● THE RECORDS
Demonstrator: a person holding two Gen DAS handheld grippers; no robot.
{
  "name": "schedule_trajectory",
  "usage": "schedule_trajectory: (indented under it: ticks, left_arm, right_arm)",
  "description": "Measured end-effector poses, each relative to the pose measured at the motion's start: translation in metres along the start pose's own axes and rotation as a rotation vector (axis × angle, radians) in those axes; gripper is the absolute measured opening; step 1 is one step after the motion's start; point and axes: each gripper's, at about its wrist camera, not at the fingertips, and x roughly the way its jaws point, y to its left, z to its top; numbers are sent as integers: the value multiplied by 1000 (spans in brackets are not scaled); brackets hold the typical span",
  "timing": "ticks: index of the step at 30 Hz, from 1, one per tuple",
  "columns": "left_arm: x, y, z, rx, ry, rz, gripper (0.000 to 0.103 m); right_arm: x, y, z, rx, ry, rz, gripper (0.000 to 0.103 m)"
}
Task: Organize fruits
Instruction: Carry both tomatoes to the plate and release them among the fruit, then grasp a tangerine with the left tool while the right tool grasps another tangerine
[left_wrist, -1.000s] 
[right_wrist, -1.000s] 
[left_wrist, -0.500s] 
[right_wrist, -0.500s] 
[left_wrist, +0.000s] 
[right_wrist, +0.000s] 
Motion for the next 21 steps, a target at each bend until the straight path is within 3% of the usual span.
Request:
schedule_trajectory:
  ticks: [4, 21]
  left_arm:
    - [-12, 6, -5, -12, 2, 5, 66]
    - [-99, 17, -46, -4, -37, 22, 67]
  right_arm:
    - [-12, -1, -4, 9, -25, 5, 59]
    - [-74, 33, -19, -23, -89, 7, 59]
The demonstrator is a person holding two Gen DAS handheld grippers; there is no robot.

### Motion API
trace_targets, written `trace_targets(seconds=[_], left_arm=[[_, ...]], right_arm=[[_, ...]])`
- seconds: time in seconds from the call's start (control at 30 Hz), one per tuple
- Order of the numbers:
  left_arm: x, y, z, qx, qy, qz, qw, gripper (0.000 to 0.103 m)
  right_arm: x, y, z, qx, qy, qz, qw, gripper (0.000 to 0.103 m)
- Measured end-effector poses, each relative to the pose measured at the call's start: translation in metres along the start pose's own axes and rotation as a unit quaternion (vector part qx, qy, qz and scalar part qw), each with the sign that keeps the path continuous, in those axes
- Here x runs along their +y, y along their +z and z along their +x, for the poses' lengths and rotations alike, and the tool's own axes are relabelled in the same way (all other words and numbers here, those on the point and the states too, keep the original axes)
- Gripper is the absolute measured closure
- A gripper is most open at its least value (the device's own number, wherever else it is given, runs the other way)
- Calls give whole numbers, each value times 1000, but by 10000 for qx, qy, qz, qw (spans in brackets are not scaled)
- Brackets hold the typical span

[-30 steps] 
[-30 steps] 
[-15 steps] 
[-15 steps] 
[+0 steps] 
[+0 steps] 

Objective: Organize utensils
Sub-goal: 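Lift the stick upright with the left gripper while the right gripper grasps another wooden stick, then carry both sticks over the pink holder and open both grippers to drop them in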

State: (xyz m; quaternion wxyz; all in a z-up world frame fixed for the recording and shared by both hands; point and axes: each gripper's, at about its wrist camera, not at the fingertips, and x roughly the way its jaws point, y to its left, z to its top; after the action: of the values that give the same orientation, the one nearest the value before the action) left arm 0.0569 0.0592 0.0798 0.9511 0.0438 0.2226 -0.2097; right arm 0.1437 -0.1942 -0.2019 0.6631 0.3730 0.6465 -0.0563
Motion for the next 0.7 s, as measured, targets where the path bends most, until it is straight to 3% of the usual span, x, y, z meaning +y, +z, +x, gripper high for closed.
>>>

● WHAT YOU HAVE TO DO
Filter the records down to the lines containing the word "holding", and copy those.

● OUTPUT FOR THIS EXERCISE
Demonstrator: a person holding two Gen DAS handheld grippers; no robot.
The demonstrator is a person holding two Gen DAS handheld grippers; there is no robot.

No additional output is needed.